The appeal granted upon motion is from a judgment for $1,600 on an industrial insurance policy issued by the appellant on February 10, 1958, on the life of a baby, Donnie J. Bond, then 48 days old, with the death benefit payable to his father, Roger Bond, who made the application. The insured died November 4, 1958, when he was eleven months and ten days old. In this suit to recover on the policy the company pleaded two affirmative defenses. They were stricken by the trial court on plaintiff’s motion. Thereafter summary judgment for the plaintiff was rendered.
Paragraph 2 of the answer set up this provision in the policy: “Effective date— *56This policy shall take effect on the Date of Issue, provided the Insured is then alive and in sound health, hut not otherwise.” It was pleaded that “the insured Donnie J. Bond was not in sound health for the reason that he was at such time suffering from and afflicted with a disease or condition known as mongolism, a congenital heart defect or disease, asthma, bronchitis or a respiratory infection or disorder and a disease or condition known as cyanosis, all of which rendered and caused the insured to be of unsound health on the Date of Issue of said policy.” It was further alleged that no medical examination of the insured was required or made and that the defendant had no knowledge of the insured’s condition, as described, and if it had such knowledge, the policy would not have been issued.
In Western & Southern Life Ins. Co. v. Downs, 301 Ky. 322, 191 S.W.2d 576, on authority of previous cases of this kind, it was held that proof that the insured was not in good health when the policy was delivered is sufficient to avoid liability under it. It was error to strike the plea from the answer.
The other defense stricken was that the application for the insurance had been made and signed by the beneficiary, the plaintiff, and he had falsely represented that the child was (1) in good health, (2) had not had any illness or injury in the past five years, (3) had never had heart disease or asthma, (4) was not “deformed or paralyzed,” (5) had never had any illness or disorder or any injury to the brain, lungs, spine or nervous system. The defendant averred that it issued the policy in reliance upon the representations as true, whereas they were false because of the insured’s condition as above described.
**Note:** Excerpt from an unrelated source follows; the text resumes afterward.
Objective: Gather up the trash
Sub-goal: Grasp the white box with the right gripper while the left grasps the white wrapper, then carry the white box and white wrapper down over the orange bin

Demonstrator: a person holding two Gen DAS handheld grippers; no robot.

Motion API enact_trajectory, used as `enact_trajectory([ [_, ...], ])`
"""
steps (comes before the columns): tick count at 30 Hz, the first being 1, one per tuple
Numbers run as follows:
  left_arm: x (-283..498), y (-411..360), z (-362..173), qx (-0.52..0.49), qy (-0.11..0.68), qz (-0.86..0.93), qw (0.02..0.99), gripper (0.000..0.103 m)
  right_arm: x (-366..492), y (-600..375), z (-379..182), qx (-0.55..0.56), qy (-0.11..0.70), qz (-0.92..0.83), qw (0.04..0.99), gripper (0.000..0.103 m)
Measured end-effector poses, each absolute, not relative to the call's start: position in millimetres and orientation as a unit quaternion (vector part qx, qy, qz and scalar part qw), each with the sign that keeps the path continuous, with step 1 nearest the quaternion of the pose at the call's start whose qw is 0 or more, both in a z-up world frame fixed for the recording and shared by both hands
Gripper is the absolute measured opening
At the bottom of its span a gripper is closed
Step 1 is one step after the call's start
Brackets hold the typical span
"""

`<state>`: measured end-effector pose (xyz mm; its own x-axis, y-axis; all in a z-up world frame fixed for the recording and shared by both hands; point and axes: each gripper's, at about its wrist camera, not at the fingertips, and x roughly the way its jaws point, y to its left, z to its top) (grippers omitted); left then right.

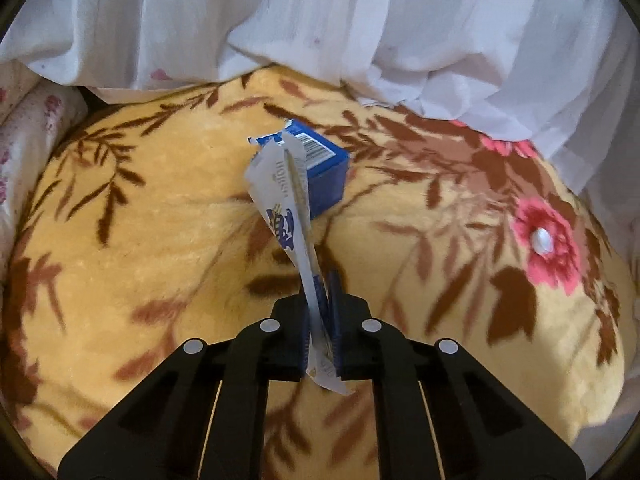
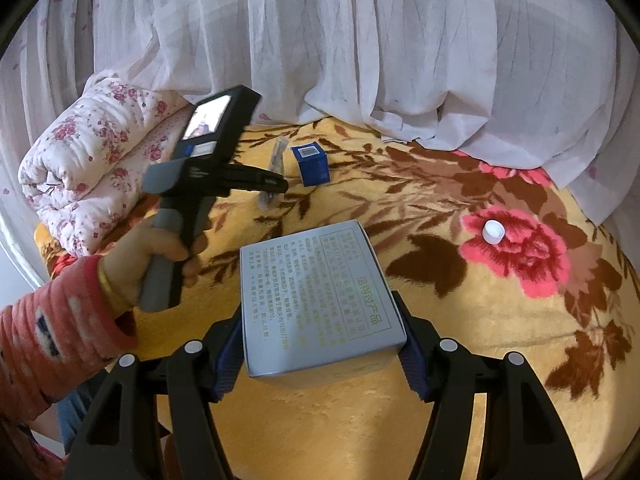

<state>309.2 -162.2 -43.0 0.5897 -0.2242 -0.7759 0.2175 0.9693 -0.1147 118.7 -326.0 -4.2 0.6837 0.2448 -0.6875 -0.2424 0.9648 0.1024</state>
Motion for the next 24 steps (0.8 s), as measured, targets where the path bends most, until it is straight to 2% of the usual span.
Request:
enact_trajectory([
  [11,186,-128,-15,0.052,0.411,-0.145,0.898,0.008,75,-303,2,0.003,0.377,0.148,0.914,0.064],
  [24,30,-86,-56,0.087,0.457,-0.190,0.864,0.008,-9,-251,-28,-0.020,0.412,0.193,0.890,0.064],
])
No copy of the application was attached to or made a part of the policy. This is an “Industrial” life insurance policy, as defined by KRS 304.872. The statute, KRS 304.655(1), relating to the inadmissibility in evidence of an application for insurance if no copy was attached to or otherwise made a part of the policy when issued and delivered, contains this qualification: “This provision shall not apply to industrial life insurance policies.” The qualification became effective in 1950, so that our prior opinions to the contrary are not controlling.1
The division of the comprehensive insurance code (enacted in 1950) relating to “Industrial Life Insurance,” KRS 304.871-304.907, does not contain a provision that an application for insurance is inadmissible in evidence. KRS 304.876 does provide that the policy shall constitute the entire contract unless a copy of the application is made a part, in which event the policy and the application constitute the contract. Reading together 304.655(1) and 304.876, evidence of misrepresentations made in an application, though not attached to the policy, is admissible and may prove sufficient to invalidate the contract. We think the trial court was in error in striking this defense.
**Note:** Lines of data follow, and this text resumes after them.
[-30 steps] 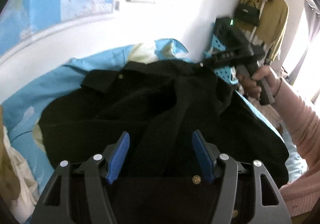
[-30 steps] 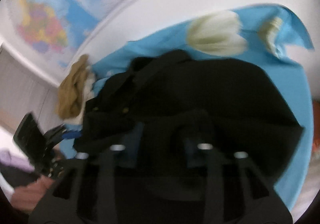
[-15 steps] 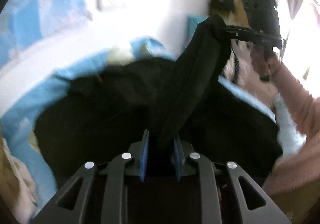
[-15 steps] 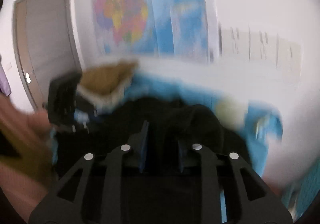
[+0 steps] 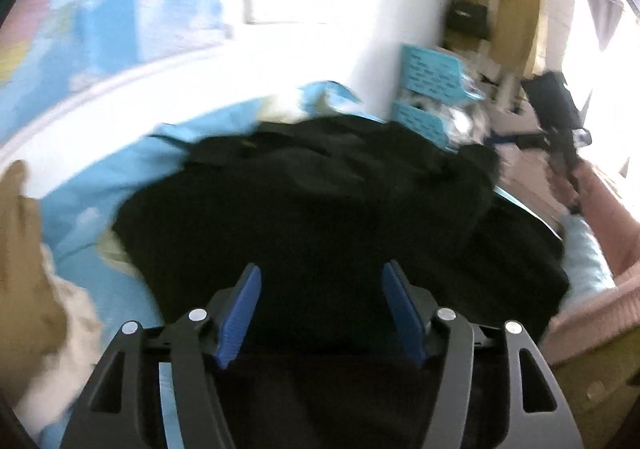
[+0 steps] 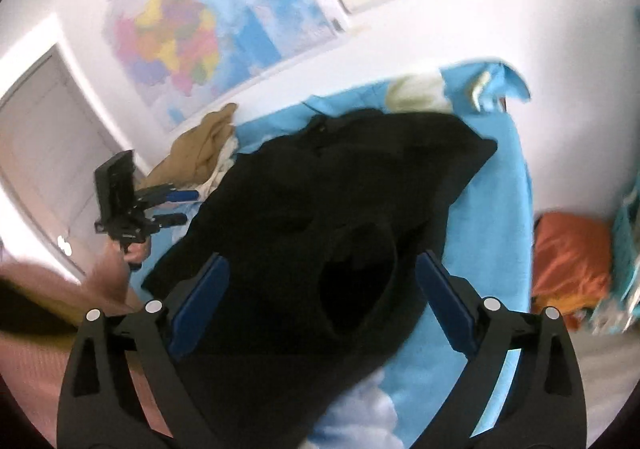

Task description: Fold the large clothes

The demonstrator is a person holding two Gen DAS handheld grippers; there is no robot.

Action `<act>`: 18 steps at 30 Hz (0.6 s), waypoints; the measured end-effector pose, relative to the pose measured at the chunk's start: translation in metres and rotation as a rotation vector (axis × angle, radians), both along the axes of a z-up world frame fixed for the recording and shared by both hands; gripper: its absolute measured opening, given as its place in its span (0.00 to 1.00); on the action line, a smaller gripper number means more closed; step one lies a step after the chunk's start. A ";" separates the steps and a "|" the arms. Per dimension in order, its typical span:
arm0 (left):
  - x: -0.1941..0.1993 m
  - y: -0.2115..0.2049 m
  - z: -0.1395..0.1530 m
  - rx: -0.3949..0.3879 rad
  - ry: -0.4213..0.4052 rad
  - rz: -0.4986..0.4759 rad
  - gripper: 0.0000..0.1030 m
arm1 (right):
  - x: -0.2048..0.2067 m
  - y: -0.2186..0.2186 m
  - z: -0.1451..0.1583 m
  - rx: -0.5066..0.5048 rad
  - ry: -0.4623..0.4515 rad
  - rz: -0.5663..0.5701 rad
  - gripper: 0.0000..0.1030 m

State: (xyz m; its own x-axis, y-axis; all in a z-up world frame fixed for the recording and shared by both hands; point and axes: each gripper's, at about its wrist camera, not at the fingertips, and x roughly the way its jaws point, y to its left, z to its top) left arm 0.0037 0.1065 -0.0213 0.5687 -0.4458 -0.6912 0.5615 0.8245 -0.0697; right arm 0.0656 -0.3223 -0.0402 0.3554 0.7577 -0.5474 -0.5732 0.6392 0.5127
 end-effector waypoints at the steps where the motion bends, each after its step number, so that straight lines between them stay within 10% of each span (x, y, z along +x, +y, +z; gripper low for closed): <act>1: 0.007 0.002 0.003 0.022 -0.005 0.043 0.60 | 0.010 0.012 -0.003 -0.021 0.027 0.000 0.90; 3: 0.031 0.003 0.001 0.069 -0.010 0.123 0.61 | 0.030 0.038 -0.018 -0.101 0.099 0.001 0.79; 7: 0.068 -0.012 -0.028 0.213 0.035 0.187 0.61 | 0.036 0.067 -0.035 -0.182 0.134 0.067 0.08; 9: 0.079 -0.014 -0.045 0.300 0.061 0.237 0.50 | 0.027 0.075 -0.020 -0.227 0.054 0.080 0.04; 15: 0.093 0.010 -0.027 0.236 -0.018 0.428 0.06 | 0.034 0.077 0.077 -0.174 -0.284 -0.028 0.04; 18: 0.092 0.041 -0.013 0.148 -0.031 0.554 0.06 | 0.042 0.065 0.107 -0.057 -0.433 -0.038 0.05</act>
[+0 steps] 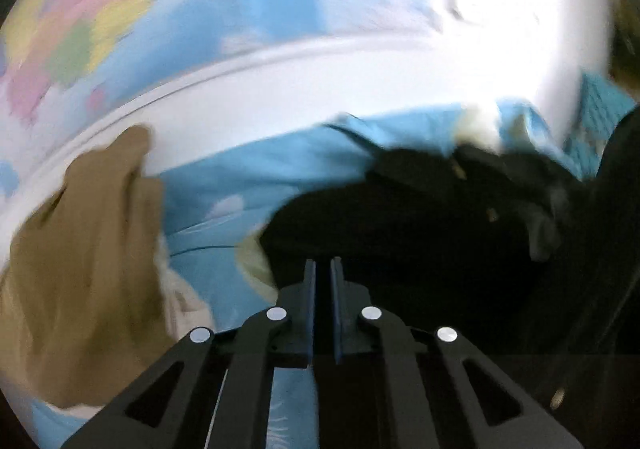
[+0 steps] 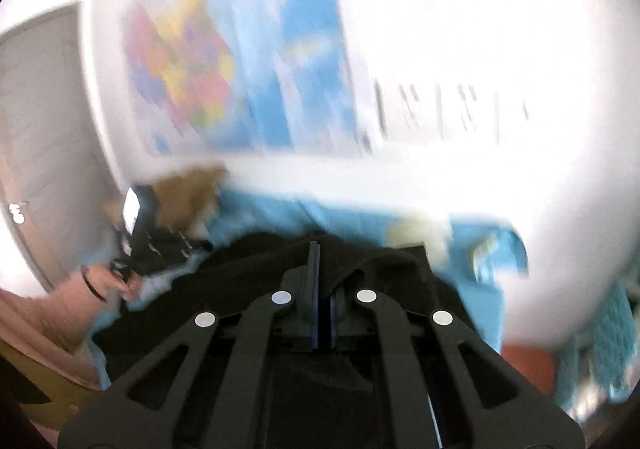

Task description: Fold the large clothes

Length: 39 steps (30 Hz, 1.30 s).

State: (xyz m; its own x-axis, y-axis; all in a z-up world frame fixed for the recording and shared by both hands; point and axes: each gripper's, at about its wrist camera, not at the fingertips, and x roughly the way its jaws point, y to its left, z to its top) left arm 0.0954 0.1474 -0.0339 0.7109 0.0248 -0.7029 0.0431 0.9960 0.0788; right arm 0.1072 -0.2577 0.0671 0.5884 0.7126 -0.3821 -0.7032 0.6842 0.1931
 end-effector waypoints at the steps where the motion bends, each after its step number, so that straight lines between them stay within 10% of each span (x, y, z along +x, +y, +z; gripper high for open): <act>1: -0.002 0.008 0.001 -0.032 -0.001 0.009 0.06 | 0.004 -0.001 -0.003 -0.018 -0.017 -0.014 0.06; 8: -0.019 0.005 -0.025 -0.021 0.078 -0.107 0.29 | 0.031 0.002 -0.129 -0.345 0.296 0.006 0.20; 13: -0.032 0.000 -0.019 -0.035 0.053 -0.195 0.54 | 0.025 -0.035 -0.113 -0.212 0.307 -0.065 0.78; 18: -0.027 -0.017 -0.010 -0.025 0.022 -0.242 0.62 | 0.040 -0.023 -0.102 -0.169 0.313 -0.076 0.81; 20: -0.021 -0.028 -0.013 -0.009 0.023 -0.251 0.63 | 0.048 -0.004 -0.121 -0.244 0.345 -0.083 0.69; 22: -0.015 -0.035 -0.019 0.011 0.039 -0.246 0.63 | 0.054 0.009 -0.136 -0.295 0.371 -0.076 0.35; 25: -0.012 -0.036 -0.030 0.054 0.032 -0.209 0.75 | 0.057 0.019 -0.154 -0.352 0.367 -0.108 0.32; 30: -0.019 -0.015 -0.029 -0.016 0.042 -0.153 0.76 | 0.047 0.016 -0.136 -0.343 0.301 -0.199 0.60; 39: -0.074 0.003 -0.019 0.042 0.020 -0.078 0.82 | -0.011 -0.019 -0.106 -0.160 0.261 -0.201 0.64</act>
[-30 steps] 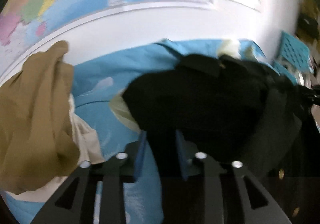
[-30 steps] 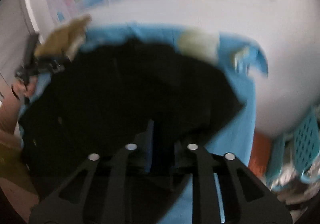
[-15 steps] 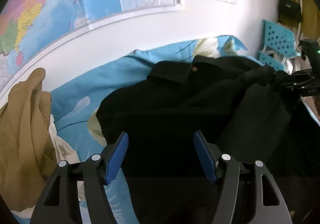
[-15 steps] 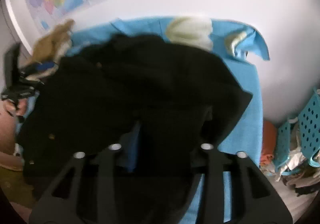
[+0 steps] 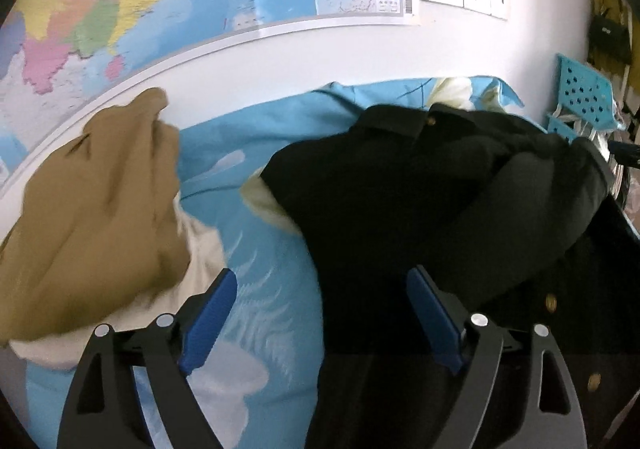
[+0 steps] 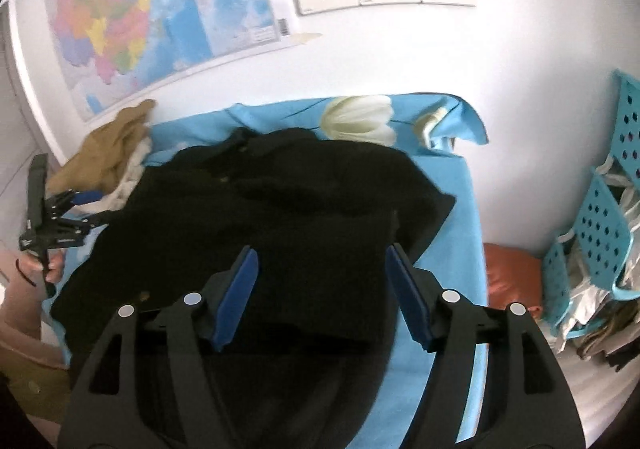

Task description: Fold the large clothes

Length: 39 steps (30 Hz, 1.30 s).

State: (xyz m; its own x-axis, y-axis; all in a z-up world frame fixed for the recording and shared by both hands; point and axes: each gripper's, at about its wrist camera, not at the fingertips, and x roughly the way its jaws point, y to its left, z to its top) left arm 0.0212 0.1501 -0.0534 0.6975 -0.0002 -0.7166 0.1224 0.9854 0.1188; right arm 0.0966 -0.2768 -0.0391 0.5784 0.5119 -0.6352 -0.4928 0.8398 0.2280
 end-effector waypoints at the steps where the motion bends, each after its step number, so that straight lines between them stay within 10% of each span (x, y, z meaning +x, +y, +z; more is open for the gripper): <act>1: -0.004 0.000 0.000 0.004 -0.004 0.005 0.82 | -0.006 0.002 -0.002 0.002 -0.002 0.011 0.64; 21: -0.064 0.013 -0.011 -0.045 0.033 0.034 0.88 | -0.035 0.008 -0.026 0.037 0.114 -0.008 0.73; 39: -0.125 0.059 -0.042 -0.473 0.240 -0.100 0.91 | -0.123 -0.063 -0.070 0.319 0.316 0.003 0.89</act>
The appellee justifies the summary judgment upon the ground of affidavits stating facts which he claims constituted an estoppel or waiver on the part of the appellant. The record does not indicate any affidavits were filed except the statement of the judgment that it was being rendered on “the pleadings and affidavits submitted.” No affidavits appear in the record. Since the affirmative defenses had been held not sustainable as a matter of law, there remained in the case only the complaint and, as stated above, a traverse of a material allegation. In any event, we must, of course, ignore statements in the brief which are not supported by the record.
Judgment reversed.
. Appellant says the trial court’s decision was rested upon Life Ins. Co. of Georgia v. Chenault, Ky., 252 S.W.2d 851, and Life and Casualty Ins. Co., of Tenn. v. Davis, Ky., 280 S.W.2d 543. The former, though decided in 1952, involved a policy issued before the 1950 Act went into effect (as an examination of the record reveals), and the latter case, a per curiáis opinion delivered in 1955, rested upon the absence of a limitation upon the soliciting agent’s authority in the application.